§ YOUR TASK: Pull each line holding "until" out of the entries below.

********

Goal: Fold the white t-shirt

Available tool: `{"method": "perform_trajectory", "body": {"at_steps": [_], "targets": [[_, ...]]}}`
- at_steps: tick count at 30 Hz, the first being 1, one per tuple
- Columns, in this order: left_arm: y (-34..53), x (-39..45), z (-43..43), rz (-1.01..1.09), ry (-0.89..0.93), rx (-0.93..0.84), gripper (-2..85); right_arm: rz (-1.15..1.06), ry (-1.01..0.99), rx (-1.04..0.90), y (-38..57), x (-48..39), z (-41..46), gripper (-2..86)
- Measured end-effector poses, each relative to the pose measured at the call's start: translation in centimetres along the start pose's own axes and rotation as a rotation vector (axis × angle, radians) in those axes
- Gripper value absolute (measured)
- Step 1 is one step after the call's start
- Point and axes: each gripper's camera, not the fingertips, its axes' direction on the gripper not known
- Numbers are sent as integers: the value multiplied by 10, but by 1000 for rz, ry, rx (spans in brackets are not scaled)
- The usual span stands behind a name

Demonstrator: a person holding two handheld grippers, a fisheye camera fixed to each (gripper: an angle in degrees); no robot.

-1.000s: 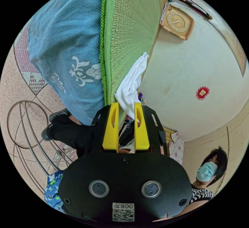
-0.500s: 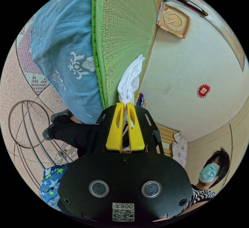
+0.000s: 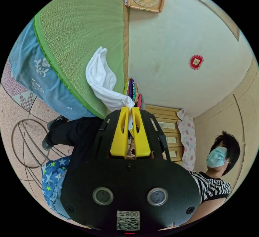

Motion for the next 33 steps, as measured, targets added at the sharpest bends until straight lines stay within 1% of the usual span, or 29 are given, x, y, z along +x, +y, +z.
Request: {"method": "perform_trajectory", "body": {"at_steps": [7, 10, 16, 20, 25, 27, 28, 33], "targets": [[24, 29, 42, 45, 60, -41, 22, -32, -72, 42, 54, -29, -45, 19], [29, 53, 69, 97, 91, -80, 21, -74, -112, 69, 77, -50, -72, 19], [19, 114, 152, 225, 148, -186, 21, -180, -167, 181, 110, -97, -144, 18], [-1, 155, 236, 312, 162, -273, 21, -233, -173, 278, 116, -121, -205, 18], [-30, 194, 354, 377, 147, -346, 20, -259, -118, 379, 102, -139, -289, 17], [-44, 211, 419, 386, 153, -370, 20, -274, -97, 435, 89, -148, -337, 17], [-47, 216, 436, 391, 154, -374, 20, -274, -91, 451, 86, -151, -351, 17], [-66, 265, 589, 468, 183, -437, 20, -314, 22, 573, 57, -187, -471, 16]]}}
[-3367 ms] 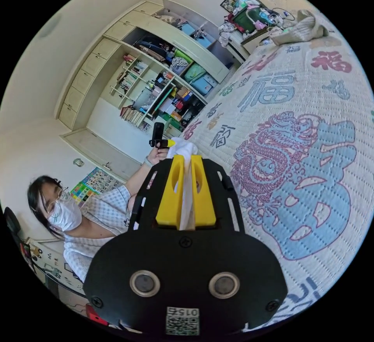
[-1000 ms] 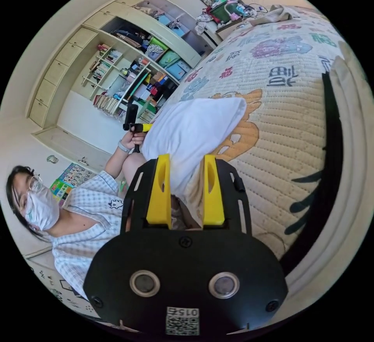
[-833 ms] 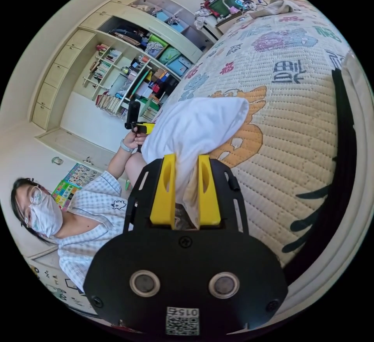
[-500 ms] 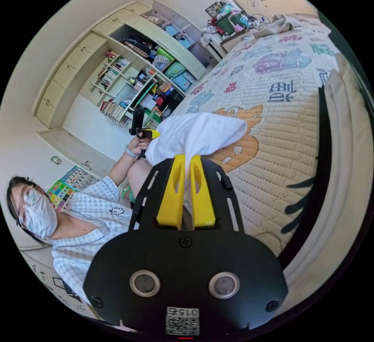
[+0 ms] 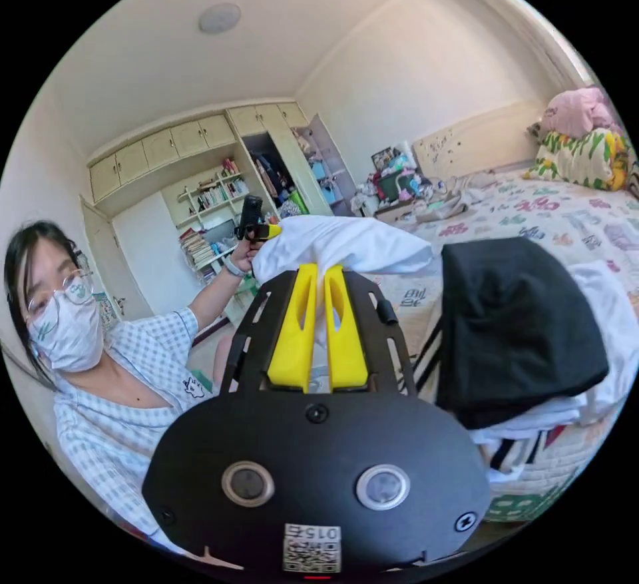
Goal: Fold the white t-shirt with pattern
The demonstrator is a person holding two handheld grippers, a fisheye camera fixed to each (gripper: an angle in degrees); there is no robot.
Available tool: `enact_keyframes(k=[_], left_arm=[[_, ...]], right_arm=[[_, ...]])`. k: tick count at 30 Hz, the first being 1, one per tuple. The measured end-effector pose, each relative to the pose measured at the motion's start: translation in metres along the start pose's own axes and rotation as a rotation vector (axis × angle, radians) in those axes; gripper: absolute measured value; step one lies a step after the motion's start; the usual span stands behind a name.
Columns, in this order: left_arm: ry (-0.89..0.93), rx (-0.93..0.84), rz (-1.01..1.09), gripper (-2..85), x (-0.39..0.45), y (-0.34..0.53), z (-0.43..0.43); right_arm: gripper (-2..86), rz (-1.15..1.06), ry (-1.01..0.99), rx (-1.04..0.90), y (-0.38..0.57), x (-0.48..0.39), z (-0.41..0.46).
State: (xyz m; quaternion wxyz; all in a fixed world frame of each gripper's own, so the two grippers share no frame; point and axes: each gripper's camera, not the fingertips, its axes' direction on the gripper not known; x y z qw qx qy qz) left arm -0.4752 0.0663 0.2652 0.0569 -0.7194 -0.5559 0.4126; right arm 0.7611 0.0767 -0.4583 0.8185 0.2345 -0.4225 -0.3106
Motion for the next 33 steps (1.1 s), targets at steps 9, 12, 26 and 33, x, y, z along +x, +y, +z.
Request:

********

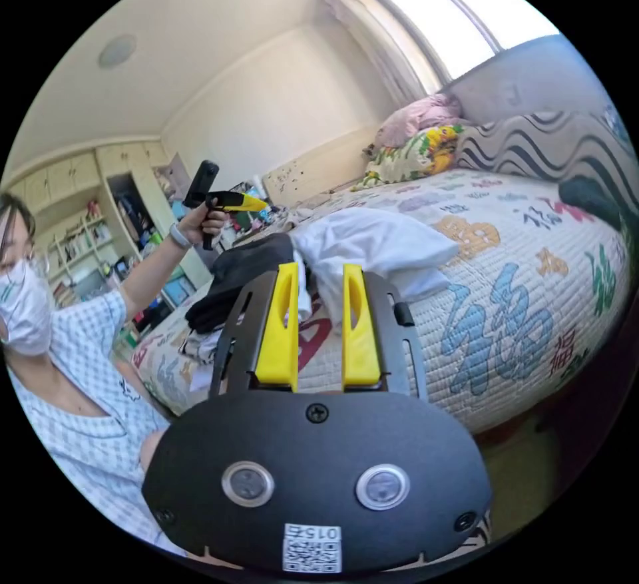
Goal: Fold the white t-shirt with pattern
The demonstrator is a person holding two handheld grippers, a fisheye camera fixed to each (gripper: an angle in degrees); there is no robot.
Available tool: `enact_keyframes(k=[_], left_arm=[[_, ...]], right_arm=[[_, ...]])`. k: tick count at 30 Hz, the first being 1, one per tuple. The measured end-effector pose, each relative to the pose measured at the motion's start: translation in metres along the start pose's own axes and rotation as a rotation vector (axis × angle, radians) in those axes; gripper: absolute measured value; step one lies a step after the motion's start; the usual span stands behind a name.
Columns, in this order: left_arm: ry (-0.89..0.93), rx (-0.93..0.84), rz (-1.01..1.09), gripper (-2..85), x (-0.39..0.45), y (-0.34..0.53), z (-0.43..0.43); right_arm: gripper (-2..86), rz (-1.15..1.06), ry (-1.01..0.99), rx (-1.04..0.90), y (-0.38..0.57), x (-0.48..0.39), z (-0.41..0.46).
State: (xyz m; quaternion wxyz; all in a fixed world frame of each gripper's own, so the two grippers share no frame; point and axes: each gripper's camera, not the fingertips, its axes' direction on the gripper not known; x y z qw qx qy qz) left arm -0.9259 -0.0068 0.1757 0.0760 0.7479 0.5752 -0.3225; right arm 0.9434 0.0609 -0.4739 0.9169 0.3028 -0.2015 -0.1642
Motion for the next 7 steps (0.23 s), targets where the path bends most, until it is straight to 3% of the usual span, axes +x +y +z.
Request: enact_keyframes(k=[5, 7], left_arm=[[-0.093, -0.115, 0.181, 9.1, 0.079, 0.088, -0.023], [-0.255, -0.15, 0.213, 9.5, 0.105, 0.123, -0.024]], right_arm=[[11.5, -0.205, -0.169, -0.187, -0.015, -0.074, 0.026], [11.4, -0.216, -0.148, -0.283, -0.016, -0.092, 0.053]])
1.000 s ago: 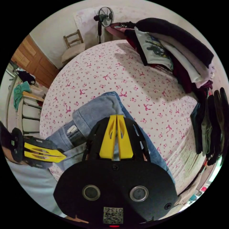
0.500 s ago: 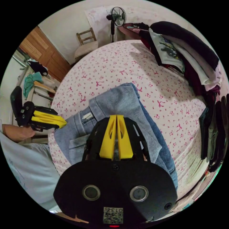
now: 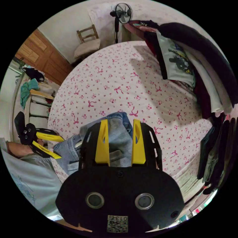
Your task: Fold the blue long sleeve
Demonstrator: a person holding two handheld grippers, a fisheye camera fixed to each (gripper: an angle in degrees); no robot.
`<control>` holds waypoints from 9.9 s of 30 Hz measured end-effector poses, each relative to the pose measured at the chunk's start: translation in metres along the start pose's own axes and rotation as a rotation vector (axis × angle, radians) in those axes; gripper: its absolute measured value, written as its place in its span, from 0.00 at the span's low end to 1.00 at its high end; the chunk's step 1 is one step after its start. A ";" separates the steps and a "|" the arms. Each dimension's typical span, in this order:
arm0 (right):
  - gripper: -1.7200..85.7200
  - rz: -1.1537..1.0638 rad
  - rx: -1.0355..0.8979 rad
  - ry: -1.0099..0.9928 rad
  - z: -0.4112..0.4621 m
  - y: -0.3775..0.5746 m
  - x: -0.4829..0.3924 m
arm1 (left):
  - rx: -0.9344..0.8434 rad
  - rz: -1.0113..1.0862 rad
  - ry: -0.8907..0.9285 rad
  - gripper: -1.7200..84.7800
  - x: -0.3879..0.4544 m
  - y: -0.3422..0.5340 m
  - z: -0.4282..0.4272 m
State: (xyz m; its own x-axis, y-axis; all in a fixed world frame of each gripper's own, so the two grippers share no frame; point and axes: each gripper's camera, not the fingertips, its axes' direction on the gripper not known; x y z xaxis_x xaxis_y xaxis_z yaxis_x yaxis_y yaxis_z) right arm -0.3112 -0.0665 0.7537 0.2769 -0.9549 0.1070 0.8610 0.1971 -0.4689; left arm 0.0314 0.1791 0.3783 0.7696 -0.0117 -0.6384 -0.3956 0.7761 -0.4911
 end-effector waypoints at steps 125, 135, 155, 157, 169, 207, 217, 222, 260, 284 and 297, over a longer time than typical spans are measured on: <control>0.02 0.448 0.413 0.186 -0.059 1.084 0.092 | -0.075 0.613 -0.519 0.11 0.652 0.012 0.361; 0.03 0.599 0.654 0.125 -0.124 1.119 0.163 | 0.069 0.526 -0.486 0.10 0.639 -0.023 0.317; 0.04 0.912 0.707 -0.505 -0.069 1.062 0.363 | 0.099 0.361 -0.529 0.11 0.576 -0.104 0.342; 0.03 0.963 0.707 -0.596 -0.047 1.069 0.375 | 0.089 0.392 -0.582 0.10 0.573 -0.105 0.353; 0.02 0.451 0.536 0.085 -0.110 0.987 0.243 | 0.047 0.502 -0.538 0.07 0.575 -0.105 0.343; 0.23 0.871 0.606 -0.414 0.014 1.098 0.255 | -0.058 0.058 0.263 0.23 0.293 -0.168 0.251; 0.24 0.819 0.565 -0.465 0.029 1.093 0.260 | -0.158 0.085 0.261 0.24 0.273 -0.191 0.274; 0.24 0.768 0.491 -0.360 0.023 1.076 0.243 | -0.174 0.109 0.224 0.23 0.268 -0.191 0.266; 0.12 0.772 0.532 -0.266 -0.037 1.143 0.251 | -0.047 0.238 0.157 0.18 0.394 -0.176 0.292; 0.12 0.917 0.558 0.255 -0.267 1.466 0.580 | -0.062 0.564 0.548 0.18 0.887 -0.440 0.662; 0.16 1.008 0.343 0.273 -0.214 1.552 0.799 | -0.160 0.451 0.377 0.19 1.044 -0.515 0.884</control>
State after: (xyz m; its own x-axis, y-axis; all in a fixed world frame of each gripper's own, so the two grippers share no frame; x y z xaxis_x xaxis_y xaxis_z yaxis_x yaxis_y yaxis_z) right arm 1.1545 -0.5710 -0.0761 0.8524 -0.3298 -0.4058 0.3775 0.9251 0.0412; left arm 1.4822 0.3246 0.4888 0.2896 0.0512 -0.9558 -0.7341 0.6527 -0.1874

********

§ RESULT:
Motion for the next 33 steps, as measured, targets added at the sharpest bends until straight lines stay within 1% of the usual span, or 29 are given, x, y, z along +x, +y, +z.
Motion for the next 7 steps (0.23 s), targets where the path bends most, until it is straight to 3% of the usual span, axes +x +y +z.

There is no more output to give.